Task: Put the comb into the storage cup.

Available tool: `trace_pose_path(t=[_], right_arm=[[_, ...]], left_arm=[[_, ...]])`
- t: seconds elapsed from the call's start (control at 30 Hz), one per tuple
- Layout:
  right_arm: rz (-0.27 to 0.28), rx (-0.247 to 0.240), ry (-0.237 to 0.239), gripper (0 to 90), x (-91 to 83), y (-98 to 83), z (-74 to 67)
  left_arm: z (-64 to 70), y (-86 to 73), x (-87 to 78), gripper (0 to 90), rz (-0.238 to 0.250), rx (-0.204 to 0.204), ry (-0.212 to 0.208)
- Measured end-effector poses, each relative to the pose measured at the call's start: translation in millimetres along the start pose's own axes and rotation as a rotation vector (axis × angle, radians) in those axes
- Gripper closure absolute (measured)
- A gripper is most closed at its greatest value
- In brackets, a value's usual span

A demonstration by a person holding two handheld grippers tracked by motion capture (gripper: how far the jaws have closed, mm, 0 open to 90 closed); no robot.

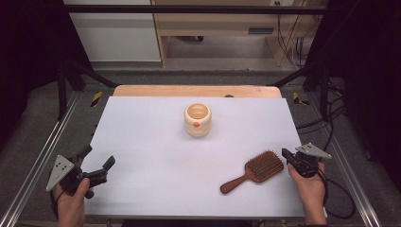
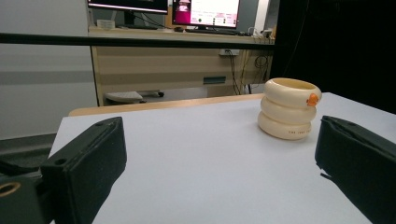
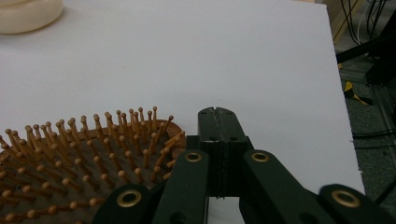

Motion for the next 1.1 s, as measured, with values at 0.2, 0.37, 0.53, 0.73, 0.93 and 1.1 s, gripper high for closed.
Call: trace_pose_path(t=[0.2, 0.37, 0.53, 0.73, 0.93, 1.1], right_arm=[[-0.037, 0.003, 0.001, 90.0, 2.9, -4.4, -0.7], [-0.046, 0.007, 0.002, 90.0, 3.5, -6.2, 0.2], [-0.072, 0.012, 0.003, 90.0, 5.1, -9.7, 1.0], [-0.098, 0.020, 0.006, 90.0, 5.8, -13.1, 1.3], [-0.116, 0.033, 0.020, 90.0, 6.2, -15.5, 0.6], [-0.120, 0.045, 0.028, 90.0, 4.1, -16.8, 1.0]], left_arm=[[-0.5, -0.3, 0.1, 2.2, -0.002, -0.003, 0.000], [-1.0, -0.8, 0.3, 2.1, -0.005, -0.007, 0.000], [-0.4, -1.1, 0.6, 2.1, -0.008, -0.005, -0.004], [-0.8, -1.1, 0.4, 2.1, -0.009, -0.006, -0.004], [-1.0, -1.2, 0.5, 2.1, -0.008, -0.007, -0.003], [-0.7, -1.4, 0.6, 2.1, -0.009, -0.007, -0.004]])
Point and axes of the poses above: each handheld gripper's, and its own axes: x roughly forward along the jaws, y roughly out of its top, z roughly to its right, the point moved 7 cm from there along x, roughly forward along the jaws, and after that the axes turned 1 degree about -x, right-handed, at the moved point
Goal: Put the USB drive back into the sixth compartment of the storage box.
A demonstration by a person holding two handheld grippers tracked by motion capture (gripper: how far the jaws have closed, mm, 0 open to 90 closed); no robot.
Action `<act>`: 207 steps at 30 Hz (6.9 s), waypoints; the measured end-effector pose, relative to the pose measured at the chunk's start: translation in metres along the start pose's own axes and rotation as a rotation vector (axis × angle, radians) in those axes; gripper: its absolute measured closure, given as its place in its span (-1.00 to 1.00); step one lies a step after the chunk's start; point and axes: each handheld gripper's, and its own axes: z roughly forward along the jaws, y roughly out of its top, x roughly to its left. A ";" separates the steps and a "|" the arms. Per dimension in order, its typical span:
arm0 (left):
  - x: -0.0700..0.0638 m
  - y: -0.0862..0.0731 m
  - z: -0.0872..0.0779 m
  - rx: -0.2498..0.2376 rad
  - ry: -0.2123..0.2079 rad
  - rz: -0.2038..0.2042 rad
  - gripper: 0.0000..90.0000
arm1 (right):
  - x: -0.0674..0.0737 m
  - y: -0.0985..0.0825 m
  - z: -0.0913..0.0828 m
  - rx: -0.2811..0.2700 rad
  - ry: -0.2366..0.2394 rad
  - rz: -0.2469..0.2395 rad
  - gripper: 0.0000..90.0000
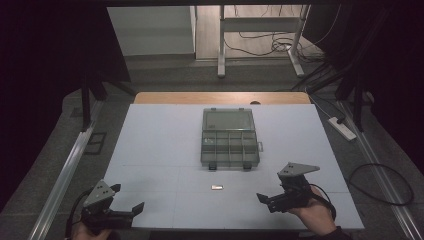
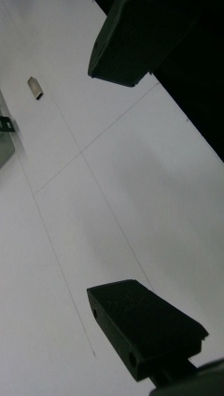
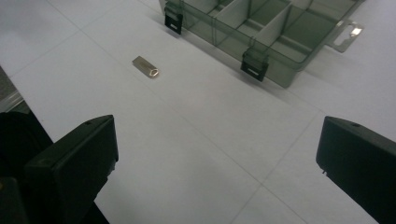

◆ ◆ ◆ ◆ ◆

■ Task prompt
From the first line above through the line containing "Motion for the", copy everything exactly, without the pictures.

■ Output of the exercise
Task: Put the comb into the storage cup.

Available tool: `trace_pose_path(t=[_], right_arm=[[_, ...]], left_arm=[[_, ...]])`
- t: seconds elapsed from the call's start (control at 30 Hz), one per tuple
- Layout:
  right_arm: rz (-0.27 to 0.28), rx (-0.247 to 0.240), ry (-0.237 to 0.239), gripper (0 to 90), x (-91 to 83), y (-98 to 83), z (-74 to 67)
  left_arm: z (-64 to 70), y (-86 to 73), x (-87 to 78), gripper (0 to 90), rz (-0.238 to 0.250), rx (-0.204 to 0.204), ry (-0.212 to 0.208)
- Measured end-effector poses, each relative to the pose measured at the call's start: translation in millimetres along the start pose's own axes and rotation as a rotation vector (axis × angle, radians) in those axes
- Gripper closure absolute (measured)
- A gripper is most closed at its greatest value
- In brackets, a value's usual span

A demonstration by a person holding two handheld grippers tracked by motion capture (gripper: how far the jaws have closed, mm, 0 open to 90 closed); no robot.


Motion for the next 1.1 s, as measured, with values at 0.2, 0.37, 0.53, 0.73, 0.93 and 1.1 s, gripper high for closed.

At this stage, the exercise is finished.